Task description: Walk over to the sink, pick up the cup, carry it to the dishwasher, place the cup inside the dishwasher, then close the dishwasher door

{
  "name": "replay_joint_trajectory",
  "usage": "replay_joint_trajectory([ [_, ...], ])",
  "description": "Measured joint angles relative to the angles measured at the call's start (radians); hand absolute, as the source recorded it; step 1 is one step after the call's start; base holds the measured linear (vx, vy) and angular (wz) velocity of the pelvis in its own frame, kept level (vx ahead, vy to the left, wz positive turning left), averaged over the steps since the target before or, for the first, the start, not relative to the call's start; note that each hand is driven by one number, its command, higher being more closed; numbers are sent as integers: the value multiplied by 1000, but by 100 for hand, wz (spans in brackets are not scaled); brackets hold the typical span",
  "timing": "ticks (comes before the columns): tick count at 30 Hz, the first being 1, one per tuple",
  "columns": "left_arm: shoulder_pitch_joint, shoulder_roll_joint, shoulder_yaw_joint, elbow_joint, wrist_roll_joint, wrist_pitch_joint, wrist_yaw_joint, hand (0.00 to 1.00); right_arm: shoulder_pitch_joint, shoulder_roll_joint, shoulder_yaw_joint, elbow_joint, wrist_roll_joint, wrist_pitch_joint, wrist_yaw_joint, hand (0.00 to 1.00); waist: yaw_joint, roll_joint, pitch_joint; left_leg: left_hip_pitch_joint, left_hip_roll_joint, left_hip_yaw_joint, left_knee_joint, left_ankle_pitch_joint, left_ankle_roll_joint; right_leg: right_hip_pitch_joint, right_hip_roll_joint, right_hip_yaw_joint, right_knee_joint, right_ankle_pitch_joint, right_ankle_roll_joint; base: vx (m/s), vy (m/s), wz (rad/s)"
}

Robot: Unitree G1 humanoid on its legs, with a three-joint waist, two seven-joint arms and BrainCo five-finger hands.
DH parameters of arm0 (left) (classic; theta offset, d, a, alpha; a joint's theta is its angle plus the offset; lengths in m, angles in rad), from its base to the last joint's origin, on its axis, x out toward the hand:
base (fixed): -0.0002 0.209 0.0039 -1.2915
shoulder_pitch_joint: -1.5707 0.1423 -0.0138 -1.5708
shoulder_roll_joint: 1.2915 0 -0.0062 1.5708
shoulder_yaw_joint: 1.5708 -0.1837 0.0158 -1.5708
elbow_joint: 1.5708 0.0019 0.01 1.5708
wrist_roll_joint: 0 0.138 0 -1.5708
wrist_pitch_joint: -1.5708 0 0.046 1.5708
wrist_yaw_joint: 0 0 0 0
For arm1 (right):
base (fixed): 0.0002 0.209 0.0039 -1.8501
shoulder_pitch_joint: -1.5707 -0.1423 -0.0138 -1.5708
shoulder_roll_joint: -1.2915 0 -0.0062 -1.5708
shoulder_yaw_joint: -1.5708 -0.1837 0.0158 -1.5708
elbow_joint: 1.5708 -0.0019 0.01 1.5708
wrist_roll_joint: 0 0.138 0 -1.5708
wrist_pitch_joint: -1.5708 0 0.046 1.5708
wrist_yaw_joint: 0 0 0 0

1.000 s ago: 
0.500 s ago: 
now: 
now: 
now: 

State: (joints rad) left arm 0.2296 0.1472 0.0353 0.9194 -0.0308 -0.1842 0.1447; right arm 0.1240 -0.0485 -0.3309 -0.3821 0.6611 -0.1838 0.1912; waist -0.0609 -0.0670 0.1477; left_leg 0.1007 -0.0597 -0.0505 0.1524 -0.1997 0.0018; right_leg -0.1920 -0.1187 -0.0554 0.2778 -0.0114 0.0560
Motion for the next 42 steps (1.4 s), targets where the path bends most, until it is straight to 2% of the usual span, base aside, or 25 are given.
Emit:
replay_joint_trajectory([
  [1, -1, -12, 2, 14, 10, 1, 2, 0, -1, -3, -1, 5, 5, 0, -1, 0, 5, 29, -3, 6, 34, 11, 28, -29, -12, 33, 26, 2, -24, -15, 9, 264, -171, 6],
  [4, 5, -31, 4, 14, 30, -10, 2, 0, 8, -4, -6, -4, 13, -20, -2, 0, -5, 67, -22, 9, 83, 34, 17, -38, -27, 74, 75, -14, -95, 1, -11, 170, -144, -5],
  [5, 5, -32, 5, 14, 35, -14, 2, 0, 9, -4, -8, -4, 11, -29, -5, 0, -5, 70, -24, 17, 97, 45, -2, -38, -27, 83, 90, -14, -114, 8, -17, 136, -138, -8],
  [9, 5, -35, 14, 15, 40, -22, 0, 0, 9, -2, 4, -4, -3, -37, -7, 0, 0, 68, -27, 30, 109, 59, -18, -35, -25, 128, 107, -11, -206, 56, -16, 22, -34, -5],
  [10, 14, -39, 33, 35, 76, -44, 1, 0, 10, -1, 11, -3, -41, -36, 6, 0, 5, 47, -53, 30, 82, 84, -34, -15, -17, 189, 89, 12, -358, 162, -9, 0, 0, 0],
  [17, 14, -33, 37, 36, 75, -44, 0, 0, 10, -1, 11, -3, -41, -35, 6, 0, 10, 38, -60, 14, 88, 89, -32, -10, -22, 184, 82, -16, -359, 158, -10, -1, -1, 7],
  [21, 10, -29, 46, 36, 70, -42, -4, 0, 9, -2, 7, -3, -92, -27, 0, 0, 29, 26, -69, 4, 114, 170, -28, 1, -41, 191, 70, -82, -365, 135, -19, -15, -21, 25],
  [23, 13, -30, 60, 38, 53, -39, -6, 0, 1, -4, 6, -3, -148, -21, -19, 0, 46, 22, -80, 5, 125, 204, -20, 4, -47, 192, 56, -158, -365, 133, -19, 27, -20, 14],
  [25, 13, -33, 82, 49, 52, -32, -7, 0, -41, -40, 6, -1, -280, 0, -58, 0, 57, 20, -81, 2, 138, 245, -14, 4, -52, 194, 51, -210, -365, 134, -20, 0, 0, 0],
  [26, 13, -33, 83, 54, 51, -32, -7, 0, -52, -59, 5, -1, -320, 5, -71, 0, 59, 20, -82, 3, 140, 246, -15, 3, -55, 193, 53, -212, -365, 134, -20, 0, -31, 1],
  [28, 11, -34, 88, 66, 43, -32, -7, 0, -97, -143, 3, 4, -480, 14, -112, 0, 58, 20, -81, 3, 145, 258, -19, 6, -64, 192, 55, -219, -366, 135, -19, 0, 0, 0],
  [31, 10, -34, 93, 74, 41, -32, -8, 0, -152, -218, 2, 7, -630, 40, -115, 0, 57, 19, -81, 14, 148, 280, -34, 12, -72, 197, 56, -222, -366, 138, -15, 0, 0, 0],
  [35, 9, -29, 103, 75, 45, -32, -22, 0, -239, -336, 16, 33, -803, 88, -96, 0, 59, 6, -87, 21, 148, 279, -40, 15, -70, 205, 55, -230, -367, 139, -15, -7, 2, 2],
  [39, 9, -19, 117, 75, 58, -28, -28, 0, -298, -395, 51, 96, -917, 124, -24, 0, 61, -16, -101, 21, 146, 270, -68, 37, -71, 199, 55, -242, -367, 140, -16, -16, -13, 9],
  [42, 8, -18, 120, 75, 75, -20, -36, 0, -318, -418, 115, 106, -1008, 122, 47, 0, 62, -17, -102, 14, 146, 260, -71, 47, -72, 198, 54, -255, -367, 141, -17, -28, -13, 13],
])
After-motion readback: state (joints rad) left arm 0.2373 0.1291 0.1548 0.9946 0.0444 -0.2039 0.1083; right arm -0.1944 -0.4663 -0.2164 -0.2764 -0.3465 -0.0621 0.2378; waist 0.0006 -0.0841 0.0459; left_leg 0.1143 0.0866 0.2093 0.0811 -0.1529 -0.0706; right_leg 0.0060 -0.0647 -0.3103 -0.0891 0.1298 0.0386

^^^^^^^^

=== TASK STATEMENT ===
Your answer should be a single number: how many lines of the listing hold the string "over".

=== SOLUTION FOR THIS TASK ===
2